* _ASSIGNMENT_
Locate each line with the string "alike" in the listing below and copy it.
::::::::::
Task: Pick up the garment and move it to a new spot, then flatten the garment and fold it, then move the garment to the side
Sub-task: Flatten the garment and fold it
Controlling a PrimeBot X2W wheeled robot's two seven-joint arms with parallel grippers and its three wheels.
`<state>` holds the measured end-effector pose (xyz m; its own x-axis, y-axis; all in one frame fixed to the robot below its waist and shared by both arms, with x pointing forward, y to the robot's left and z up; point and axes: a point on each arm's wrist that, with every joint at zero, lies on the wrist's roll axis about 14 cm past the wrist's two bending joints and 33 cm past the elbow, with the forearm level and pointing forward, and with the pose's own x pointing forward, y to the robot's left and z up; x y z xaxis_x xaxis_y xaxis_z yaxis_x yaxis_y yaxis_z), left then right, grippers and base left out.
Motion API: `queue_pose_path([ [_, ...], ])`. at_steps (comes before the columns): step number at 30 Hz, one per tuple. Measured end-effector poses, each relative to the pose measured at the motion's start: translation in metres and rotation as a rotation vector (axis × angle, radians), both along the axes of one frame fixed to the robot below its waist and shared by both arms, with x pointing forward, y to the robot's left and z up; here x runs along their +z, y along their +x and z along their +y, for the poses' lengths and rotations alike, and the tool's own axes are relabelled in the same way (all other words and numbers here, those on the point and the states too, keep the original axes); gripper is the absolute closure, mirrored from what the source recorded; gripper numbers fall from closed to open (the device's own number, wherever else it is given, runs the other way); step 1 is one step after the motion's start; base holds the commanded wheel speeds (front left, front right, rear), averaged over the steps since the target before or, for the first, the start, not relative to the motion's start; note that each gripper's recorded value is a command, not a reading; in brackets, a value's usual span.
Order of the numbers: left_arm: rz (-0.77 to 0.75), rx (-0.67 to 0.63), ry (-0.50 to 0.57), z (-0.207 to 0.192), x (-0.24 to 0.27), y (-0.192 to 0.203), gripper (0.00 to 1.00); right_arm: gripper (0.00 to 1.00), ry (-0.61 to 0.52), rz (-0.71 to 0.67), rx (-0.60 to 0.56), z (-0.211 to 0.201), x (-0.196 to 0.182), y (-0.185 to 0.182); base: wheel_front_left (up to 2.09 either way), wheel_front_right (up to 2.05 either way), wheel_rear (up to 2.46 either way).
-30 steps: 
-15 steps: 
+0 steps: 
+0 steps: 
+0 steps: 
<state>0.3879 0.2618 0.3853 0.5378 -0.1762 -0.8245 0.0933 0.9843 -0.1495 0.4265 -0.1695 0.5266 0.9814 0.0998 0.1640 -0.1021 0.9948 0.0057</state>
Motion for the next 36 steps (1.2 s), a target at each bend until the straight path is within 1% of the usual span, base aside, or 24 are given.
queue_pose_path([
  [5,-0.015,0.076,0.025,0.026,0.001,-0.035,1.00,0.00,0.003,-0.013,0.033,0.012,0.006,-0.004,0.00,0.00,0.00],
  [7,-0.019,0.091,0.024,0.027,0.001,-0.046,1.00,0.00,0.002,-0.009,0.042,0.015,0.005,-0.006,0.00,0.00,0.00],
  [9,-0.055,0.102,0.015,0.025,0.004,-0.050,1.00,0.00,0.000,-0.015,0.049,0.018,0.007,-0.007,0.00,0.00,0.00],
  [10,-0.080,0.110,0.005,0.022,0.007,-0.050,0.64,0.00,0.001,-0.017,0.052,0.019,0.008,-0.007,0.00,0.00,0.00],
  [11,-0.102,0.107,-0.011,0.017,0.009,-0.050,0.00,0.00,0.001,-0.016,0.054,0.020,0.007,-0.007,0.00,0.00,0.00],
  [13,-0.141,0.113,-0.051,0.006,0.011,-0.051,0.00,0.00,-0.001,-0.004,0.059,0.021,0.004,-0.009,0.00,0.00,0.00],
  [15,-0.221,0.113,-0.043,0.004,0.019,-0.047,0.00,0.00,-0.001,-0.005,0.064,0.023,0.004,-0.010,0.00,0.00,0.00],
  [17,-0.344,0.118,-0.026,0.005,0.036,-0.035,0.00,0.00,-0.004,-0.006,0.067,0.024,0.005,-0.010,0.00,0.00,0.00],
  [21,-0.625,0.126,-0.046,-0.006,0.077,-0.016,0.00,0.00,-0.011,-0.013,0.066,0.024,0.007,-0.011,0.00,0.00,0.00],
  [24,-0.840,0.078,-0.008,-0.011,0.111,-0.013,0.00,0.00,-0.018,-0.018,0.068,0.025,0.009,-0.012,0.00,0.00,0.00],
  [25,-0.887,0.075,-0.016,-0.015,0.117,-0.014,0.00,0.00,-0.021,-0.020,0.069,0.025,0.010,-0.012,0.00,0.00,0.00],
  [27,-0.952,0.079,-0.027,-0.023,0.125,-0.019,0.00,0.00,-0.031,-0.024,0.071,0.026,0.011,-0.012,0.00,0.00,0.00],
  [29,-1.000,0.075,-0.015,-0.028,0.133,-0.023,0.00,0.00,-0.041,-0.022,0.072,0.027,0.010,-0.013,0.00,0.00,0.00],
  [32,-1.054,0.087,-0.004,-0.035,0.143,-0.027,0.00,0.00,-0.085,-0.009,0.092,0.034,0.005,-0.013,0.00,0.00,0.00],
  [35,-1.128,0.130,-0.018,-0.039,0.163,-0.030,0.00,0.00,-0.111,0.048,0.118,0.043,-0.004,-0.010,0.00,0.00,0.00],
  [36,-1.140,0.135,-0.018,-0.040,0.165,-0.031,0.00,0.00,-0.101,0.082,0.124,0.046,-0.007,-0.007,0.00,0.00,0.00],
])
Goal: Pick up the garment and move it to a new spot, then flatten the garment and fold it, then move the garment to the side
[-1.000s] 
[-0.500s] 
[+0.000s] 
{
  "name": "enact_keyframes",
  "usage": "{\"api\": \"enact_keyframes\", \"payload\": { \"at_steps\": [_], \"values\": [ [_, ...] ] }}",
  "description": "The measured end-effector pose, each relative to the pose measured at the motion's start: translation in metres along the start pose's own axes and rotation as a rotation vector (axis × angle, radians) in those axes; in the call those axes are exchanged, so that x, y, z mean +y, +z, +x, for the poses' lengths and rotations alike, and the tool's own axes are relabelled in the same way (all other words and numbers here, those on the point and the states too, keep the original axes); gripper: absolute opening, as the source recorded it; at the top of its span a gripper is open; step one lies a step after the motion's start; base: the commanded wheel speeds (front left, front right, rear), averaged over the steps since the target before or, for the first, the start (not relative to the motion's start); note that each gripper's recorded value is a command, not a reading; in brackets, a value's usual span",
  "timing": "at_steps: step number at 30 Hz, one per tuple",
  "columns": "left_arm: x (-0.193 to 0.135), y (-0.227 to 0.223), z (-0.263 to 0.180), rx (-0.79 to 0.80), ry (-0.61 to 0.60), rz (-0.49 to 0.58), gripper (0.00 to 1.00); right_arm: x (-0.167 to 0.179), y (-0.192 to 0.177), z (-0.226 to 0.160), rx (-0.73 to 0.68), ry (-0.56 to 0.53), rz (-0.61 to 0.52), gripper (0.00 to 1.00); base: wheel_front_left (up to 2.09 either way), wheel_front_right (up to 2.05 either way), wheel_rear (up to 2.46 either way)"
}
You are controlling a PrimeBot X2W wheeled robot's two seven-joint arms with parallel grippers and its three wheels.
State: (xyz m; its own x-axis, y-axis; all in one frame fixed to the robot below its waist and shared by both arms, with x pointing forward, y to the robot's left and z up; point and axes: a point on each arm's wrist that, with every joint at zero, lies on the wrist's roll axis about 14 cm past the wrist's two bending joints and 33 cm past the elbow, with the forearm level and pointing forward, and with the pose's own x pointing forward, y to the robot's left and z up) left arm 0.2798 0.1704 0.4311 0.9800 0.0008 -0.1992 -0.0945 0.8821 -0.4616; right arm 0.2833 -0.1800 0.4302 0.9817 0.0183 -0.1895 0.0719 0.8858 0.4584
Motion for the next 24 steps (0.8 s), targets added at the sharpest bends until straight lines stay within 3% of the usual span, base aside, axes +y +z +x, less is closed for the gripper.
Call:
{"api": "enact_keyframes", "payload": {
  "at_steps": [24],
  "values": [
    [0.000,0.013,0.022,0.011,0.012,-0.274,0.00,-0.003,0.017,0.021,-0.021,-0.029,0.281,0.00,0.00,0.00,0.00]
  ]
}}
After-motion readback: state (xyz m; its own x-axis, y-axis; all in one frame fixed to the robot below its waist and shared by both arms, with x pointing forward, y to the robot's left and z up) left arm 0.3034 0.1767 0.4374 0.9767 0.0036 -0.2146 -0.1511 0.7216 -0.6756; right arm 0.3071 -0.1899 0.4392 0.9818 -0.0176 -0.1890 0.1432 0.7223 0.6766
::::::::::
* _EXERCISE RESPONSE_
Motion API: `queue_pose_path([ [_, ...], ])`. at_steps (comes before the columns): step number at 30 Hz, one per tuple. Measured end-effector poses, each relative to the pose measured at the motion's start: translation in metres and rotation as a rotation vector (axis × angle, radians), both along the axes of one frame fixed to the robot below its waist and shared by both arms, with x pointing forward, y to the robot's left and z up; here x runs along their +z, y along their +x and z along their +y, for the poses' lengths and rotations alike, and the tool's own axes are relabelled in the same way (all other words and numbers here, those on the point and the states too, keep the original axes); gripper is the absolute closure, mirrored from what the source recorded; gripper numbers fall from closed to open (the device's own number, wherever else it is given, runs the other way); step 1 is one step after the motion's start; base holds the commanded wheel speeds (front left, front right, rear), averaged over the steps since the target before or, for the first, the start, not relative to the motion's start; note that each gripper's recorded value is a command, not a reading; in brackets, a value's usual span.
  "description": "The measured end-effector pose, each relative to the pose measured at the motion's start: translation in metres along the start pose's own axes and rotation as a rotation vector (axis × angle, radians) in those axes; in the call those axes are exchanged, so that x, y, z mean +y, +z, +x, for the poses' lengths and rotations alike, and the tool's own axes are relabelled in the same way (all other words and numbers here, those on the point and the states too, keep the original axes); gripper: absolute opening, as the source recorded it; at the top of its span a gripper is open; step one lies a step after the motion's start; base: the commanded wheel speeds (front left, front right, rear), averaged over the steps since the target before or, for the first, the start (not relative to the motion's start); note that each gripper's recorded value is a command, not a reading; in brackets, a value's usual span",

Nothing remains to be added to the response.